EXTRACTED INFORMATION:

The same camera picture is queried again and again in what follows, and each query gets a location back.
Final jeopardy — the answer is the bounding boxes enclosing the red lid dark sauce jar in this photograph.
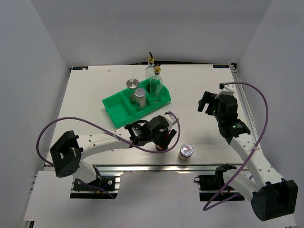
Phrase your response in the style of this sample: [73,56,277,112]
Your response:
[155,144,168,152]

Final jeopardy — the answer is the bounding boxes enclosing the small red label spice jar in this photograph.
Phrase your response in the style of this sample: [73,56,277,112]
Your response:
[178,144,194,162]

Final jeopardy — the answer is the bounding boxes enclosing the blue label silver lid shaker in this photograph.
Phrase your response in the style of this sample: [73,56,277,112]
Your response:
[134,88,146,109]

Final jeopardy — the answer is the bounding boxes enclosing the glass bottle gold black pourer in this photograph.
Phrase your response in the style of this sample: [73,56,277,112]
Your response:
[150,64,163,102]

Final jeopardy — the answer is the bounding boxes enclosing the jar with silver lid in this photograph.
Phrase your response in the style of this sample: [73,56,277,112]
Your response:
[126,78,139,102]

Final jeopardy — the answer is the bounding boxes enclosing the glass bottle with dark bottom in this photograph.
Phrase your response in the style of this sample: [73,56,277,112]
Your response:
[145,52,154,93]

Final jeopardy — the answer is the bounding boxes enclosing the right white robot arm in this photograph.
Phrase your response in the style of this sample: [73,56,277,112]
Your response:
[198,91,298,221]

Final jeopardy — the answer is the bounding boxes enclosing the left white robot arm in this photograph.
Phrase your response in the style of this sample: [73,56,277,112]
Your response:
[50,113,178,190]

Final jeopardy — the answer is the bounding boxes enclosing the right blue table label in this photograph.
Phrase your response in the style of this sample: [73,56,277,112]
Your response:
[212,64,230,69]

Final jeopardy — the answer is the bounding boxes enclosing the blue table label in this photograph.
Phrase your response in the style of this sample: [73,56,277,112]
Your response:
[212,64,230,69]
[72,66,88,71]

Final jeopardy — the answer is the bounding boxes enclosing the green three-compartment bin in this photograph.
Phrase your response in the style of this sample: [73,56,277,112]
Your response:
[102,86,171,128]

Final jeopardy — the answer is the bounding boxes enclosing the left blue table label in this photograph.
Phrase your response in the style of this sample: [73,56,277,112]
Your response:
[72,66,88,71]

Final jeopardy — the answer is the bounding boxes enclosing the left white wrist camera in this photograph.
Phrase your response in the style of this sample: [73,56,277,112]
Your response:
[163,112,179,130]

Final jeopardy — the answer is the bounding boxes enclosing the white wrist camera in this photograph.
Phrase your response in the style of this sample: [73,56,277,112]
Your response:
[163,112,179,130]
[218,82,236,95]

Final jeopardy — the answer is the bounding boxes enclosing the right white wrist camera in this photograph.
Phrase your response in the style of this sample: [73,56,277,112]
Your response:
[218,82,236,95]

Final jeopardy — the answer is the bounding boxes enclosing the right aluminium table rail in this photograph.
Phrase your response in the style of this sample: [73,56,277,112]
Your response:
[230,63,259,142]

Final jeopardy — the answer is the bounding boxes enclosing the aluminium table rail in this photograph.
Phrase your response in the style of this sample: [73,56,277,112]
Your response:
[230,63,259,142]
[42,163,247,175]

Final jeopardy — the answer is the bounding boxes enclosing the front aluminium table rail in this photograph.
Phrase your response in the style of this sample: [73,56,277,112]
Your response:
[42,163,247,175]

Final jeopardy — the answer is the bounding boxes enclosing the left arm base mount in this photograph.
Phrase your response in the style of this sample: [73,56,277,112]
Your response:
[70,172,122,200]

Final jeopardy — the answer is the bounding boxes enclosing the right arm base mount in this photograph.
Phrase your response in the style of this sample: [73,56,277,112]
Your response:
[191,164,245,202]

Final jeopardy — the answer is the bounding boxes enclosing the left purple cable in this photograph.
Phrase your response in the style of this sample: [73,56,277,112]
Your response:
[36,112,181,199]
...
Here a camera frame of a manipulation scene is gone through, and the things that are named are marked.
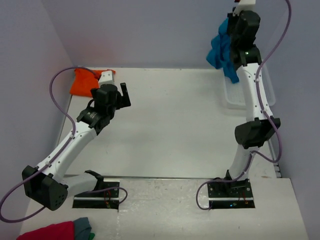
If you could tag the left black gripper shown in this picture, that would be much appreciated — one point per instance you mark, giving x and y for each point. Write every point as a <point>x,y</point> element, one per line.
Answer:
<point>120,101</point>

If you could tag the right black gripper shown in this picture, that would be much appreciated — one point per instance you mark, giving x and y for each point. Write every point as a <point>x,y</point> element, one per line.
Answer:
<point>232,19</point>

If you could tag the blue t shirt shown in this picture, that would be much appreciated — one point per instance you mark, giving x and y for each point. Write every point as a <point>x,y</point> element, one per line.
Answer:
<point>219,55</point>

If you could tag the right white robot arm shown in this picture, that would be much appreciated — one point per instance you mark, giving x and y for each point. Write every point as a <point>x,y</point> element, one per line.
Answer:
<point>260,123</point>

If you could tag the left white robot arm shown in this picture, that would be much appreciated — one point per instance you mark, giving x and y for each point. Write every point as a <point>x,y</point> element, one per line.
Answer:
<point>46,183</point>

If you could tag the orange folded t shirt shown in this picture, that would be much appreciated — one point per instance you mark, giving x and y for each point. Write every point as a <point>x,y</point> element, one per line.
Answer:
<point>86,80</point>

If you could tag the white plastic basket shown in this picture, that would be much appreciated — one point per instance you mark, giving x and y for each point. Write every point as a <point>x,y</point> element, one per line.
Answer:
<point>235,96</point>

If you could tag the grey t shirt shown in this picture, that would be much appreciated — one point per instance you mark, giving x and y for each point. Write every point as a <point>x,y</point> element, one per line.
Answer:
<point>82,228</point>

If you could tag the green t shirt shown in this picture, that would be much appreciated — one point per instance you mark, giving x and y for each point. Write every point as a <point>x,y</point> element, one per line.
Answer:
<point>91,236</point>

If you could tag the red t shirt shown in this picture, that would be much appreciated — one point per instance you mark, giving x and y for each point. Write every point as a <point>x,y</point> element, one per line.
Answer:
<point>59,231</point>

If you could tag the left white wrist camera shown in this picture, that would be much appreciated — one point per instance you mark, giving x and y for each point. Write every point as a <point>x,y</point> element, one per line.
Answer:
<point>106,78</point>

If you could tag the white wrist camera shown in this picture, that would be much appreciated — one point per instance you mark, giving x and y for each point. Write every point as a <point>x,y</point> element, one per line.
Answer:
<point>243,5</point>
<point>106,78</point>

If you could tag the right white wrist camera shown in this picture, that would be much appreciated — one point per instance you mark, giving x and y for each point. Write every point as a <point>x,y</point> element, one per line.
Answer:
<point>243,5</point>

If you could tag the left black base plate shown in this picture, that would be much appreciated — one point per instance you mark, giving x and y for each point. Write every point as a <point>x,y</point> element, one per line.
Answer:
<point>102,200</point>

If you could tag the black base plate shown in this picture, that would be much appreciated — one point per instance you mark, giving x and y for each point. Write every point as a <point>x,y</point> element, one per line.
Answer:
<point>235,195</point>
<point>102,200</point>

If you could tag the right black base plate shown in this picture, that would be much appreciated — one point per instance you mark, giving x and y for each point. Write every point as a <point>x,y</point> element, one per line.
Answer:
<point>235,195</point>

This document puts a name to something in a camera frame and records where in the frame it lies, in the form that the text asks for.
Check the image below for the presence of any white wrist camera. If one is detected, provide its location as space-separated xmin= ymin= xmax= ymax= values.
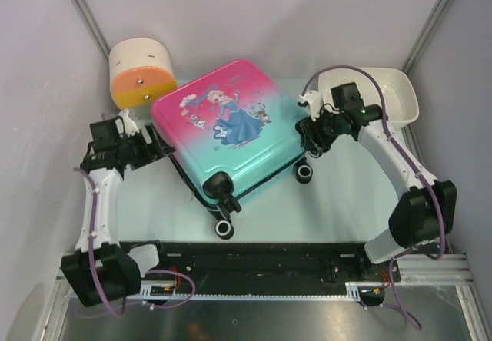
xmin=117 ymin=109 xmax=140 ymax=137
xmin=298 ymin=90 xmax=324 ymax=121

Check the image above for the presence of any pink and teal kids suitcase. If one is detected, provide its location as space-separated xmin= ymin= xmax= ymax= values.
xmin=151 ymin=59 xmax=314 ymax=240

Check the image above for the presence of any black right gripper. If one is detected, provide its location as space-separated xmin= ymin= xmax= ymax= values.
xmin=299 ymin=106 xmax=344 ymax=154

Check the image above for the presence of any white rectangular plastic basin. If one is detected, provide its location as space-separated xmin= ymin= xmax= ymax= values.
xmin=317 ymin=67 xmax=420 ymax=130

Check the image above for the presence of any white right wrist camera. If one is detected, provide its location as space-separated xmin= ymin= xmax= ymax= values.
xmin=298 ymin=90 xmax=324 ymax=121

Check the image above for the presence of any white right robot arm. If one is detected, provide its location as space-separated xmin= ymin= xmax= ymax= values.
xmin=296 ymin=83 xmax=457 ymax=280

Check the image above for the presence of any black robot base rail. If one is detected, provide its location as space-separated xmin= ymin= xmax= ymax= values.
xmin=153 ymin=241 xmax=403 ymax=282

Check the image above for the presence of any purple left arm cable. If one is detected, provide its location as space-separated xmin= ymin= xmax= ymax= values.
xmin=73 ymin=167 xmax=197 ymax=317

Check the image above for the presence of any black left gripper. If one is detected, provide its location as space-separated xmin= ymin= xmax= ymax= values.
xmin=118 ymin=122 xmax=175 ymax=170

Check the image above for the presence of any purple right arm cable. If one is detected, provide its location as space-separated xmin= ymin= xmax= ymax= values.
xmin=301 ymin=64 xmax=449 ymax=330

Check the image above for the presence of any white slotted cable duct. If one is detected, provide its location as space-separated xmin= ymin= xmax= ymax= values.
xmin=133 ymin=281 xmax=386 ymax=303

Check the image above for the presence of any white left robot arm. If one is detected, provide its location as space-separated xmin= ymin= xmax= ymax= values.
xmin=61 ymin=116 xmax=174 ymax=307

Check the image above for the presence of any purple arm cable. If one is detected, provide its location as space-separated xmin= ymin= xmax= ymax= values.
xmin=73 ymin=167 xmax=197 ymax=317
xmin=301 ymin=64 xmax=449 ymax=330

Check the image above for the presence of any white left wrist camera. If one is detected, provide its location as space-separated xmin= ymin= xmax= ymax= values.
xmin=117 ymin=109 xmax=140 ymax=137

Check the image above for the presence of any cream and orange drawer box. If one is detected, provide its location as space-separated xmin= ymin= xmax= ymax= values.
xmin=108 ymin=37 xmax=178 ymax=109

EXERCISE:
Your answer should be the number of lines in the records that contain the word "mount", with nothing added.

PROBLEM SOLUTION:
2